Scan the data for "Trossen" and copy each matching line.
START DATA EXCERPTS
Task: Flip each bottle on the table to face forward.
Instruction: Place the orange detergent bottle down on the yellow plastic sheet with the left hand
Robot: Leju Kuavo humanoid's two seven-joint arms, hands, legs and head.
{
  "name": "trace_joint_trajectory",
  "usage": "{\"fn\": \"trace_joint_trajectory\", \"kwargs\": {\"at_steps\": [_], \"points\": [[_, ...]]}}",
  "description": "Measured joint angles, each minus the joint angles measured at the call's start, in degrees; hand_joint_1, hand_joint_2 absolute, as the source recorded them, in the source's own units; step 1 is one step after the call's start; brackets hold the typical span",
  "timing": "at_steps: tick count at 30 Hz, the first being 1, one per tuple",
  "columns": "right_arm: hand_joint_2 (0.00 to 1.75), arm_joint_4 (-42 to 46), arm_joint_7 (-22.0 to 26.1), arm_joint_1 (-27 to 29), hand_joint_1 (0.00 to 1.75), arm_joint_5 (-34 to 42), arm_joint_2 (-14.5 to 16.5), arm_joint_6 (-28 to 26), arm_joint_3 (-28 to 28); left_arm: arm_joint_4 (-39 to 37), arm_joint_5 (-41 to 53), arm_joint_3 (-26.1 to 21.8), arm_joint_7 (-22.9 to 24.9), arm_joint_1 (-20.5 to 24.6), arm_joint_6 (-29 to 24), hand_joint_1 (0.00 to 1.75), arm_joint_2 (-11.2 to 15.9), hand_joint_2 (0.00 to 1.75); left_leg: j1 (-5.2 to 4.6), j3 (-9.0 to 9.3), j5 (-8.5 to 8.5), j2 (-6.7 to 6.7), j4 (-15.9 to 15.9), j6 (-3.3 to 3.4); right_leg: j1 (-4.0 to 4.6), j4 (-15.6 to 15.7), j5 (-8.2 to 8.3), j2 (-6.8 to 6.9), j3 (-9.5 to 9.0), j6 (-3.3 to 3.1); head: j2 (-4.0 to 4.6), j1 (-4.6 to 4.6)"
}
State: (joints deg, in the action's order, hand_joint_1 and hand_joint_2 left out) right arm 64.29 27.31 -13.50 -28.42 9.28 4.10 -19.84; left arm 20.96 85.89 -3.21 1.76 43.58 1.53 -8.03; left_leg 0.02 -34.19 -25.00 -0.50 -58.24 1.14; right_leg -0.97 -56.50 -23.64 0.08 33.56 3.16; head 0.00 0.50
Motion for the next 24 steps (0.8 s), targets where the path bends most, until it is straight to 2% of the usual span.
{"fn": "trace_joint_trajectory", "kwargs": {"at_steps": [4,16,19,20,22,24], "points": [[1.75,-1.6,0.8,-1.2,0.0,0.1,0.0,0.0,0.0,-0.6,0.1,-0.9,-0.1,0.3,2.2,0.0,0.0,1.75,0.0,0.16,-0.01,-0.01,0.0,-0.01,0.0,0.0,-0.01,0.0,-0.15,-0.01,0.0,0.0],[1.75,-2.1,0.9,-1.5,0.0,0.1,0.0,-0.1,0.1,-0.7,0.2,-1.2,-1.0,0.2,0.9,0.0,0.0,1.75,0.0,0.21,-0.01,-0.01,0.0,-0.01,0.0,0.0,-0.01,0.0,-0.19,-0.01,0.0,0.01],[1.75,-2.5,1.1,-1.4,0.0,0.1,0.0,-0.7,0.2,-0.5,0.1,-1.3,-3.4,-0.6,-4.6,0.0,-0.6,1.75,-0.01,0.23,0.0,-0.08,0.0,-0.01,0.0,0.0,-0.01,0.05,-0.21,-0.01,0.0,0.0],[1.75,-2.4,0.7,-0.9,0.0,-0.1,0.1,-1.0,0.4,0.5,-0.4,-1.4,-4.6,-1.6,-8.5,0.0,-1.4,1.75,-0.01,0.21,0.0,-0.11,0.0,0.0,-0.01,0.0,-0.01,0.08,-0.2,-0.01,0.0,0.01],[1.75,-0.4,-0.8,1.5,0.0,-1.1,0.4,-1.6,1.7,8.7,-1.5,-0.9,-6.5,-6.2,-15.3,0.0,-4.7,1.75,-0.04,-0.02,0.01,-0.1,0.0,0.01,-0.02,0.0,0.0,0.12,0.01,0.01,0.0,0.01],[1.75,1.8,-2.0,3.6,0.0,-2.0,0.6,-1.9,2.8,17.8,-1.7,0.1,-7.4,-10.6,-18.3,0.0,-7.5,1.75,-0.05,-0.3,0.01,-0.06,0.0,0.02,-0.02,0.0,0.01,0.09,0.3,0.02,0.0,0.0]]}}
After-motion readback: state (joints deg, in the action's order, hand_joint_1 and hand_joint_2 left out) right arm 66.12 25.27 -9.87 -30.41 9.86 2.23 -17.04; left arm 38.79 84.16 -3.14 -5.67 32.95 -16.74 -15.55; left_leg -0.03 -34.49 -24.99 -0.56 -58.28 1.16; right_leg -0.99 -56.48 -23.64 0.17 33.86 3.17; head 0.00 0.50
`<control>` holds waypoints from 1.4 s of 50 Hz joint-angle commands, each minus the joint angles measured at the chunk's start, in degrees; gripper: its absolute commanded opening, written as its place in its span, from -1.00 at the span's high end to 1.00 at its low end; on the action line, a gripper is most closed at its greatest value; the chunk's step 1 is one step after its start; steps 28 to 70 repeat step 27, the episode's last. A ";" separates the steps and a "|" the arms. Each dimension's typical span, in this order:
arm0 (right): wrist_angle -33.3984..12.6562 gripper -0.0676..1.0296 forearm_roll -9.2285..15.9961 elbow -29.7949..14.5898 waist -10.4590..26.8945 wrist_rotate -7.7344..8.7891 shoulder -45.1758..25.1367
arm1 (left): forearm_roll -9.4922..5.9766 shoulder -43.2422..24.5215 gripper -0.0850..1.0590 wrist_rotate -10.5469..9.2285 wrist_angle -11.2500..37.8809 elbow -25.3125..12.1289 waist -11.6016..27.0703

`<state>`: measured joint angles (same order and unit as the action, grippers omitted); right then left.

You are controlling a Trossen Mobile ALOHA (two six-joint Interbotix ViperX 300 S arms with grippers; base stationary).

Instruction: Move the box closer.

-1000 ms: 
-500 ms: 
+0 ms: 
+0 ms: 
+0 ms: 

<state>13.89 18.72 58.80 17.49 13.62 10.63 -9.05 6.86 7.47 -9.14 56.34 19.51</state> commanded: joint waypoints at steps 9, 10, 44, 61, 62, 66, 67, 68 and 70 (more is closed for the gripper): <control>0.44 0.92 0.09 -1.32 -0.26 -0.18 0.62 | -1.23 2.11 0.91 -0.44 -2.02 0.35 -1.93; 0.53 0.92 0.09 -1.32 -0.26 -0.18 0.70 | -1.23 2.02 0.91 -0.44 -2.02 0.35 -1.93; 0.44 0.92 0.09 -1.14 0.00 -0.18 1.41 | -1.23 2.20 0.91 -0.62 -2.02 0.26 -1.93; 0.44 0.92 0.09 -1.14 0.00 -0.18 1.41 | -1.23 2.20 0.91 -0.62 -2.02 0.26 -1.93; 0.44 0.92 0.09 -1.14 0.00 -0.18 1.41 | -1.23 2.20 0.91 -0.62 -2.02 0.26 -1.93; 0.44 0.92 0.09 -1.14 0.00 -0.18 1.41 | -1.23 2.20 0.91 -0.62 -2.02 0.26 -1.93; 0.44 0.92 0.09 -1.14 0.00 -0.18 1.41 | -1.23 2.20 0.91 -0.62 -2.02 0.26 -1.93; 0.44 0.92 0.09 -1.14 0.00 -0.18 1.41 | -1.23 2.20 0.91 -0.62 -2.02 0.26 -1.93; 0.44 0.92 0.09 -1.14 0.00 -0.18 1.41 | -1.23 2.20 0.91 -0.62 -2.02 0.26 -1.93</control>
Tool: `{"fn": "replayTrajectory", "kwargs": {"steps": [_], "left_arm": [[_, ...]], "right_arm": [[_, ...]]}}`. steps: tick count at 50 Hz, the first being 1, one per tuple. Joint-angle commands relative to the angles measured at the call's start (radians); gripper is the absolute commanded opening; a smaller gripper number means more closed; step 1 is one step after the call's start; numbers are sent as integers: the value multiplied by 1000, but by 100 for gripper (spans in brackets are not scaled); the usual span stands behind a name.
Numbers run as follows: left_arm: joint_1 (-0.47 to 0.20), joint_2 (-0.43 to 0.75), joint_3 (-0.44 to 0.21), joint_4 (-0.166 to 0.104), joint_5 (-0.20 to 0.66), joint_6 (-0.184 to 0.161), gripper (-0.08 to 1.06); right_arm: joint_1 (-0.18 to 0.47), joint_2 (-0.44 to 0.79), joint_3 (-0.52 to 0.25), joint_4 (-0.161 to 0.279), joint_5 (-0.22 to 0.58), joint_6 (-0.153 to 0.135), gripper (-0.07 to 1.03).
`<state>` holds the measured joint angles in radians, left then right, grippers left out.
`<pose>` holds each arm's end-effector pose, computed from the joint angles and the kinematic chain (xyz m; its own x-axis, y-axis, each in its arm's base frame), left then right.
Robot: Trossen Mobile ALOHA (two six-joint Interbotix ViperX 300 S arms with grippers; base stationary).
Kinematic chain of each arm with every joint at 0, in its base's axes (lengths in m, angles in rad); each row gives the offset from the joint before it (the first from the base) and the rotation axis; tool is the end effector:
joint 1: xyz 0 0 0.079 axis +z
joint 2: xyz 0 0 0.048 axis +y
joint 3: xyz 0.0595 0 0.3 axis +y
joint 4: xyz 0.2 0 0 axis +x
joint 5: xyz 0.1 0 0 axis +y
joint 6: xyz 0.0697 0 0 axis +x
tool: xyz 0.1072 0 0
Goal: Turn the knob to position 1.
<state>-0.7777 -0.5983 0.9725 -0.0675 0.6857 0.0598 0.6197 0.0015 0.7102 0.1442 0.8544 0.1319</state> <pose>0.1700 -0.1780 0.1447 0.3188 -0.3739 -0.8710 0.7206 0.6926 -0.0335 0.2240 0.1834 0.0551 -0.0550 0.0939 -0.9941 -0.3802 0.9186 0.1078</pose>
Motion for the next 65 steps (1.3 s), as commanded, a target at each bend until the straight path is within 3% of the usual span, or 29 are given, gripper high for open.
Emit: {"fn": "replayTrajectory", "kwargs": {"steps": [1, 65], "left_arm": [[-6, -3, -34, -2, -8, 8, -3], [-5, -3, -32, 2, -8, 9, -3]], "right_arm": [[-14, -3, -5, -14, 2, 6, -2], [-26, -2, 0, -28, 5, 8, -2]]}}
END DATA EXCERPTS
### PROBLEM SOLUTION:
You are controlling a Trossen Mobile ALOHA (two six-joint Interbotix ViperX 300 S arms with grippers; base stationary).
Robot: Trossen Mobile ALOHA (two six-joint Interbotix ViperX 300 S arms with grippers; base stationary).

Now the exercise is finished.